Перкинс отмечал, что женщины Соноры испытывали такую же страсть к карточной игре, как и мужчины-старатели. Многие из них поднаторели в этом ремесле, и намытое золото перекочевывало из карманов старателей в их изящные ручки. Однако тут дело редко заканчивалось стрельбой. Невезучие игроки пасовали перед красотой своих соперниц. А если проигрывали сеньориты, то, опять-таки по словам Перкинса, «ни одного признака неудовольствия не появлялось на лице этих смуглых красоток. Вставая с места, они грациозно оправляли свое ребосо на груди, чуть приоткрывшейся посторонним взорам от волнений, вызванных перипетиями игры, и с мягким и нежным «буэнаночес, сеньоры», уходили неслышными шагами».
Билет в один конец
Тяжелая работа и черствость по отношению к соседям по полевому лагерю удивительным образом сочеталась у «сорокадевятников» с практически полным отсутствием преступлений. Даже перестрелки в салунах в Соноре случались реже, чем в Сан-Франциско. Однако идиллия сошла на нет уже к концу 1849 года. «Сорокадевятники» связывали это с появлением в Калифорнии «Сиднейских уток» – бывших каторжников из Австралии, поселившихся в пригороде Сан-Франциско – Сидней Тауне. С их наплывом город захлестнула волна преступлений, которая вскоре перекинулась и на полевые лагеря. 10 июня 1851 года состоялся первый суд Линча – был повешен один из самых отпетых австралийских преступников Джон Дженкинс, а позже разгромлен Сидней Таун. Ссылаясь на старый, еще мексиканский закон, который запрещал любому ранее судимому въезд в местные провинции, от австралийцев потребовали покинуть Калифорнию. Естественно, часть жителей Сидней Тауна бежала и затаилась.

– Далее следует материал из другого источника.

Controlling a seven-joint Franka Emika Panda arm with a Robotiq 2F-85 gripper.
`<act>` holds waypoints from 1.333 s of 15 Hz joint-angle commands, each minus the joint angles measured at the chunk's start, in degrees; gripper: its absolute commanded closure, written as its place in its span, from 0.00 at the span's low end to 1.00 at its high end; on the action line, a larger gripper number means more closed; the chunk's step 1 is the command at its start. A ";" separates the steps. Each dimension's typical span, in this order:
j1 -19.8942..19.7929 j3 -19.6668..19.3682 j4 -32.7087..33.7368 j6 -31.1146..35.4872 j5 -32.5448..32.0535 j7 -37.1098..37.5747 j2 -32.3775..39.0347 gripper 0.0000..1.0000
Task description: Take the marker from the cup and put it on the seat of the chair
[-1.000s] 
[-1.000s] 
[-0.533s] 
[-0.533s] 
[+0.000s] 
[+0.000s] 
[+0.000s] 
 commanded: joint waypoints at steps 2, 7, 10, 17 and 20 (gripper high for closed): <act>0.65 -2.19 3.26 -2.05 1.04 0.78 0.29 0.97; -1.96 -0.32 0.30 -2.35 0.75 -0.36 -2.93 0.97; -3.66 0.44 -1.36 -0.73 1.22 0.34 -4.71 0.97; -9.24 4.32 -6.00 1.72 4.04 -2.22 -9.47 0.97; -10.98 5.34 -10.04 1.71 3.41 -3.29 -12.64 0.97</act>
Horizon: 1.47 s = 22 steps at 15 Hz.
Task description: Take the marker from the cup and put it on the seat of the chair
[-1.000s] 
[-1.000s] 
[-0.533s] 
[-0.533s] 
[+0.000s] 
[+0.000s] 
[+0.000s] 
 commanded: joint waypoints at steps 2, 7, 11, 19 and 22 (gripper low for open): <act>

Вслед за Сан-Франциско «комитеты бдительности» появились в малых городах и на приисках. Калифорнийцы стремительно вооружались – с 1849 по 1854 год на ножи и револьверы было потрачено 6 млн. долларов. За этот же срок произошло 2400 убийств, 1400 самоубийств и 10 000 «случайных смертей».
Естественно, дело тут не только в австралийцах. Бывшие каторжники стали, может, и первыми – но далеко не последними. Просто Калифорния в очередной раз доказала: там, где на волю вырывается «желтый дьявол», рано или поздно сохраняется только один закон – «каждый сам за себя».
«Романтический» период калифорнийской золотодобычи стремительно угасал. Разборы спорных вопросов советом лагеря сменялись внезапными и жестокими стычками со стрельбой и поножовщиной, а место самих советов заняли суды Линча. Начиналась другая эпоха.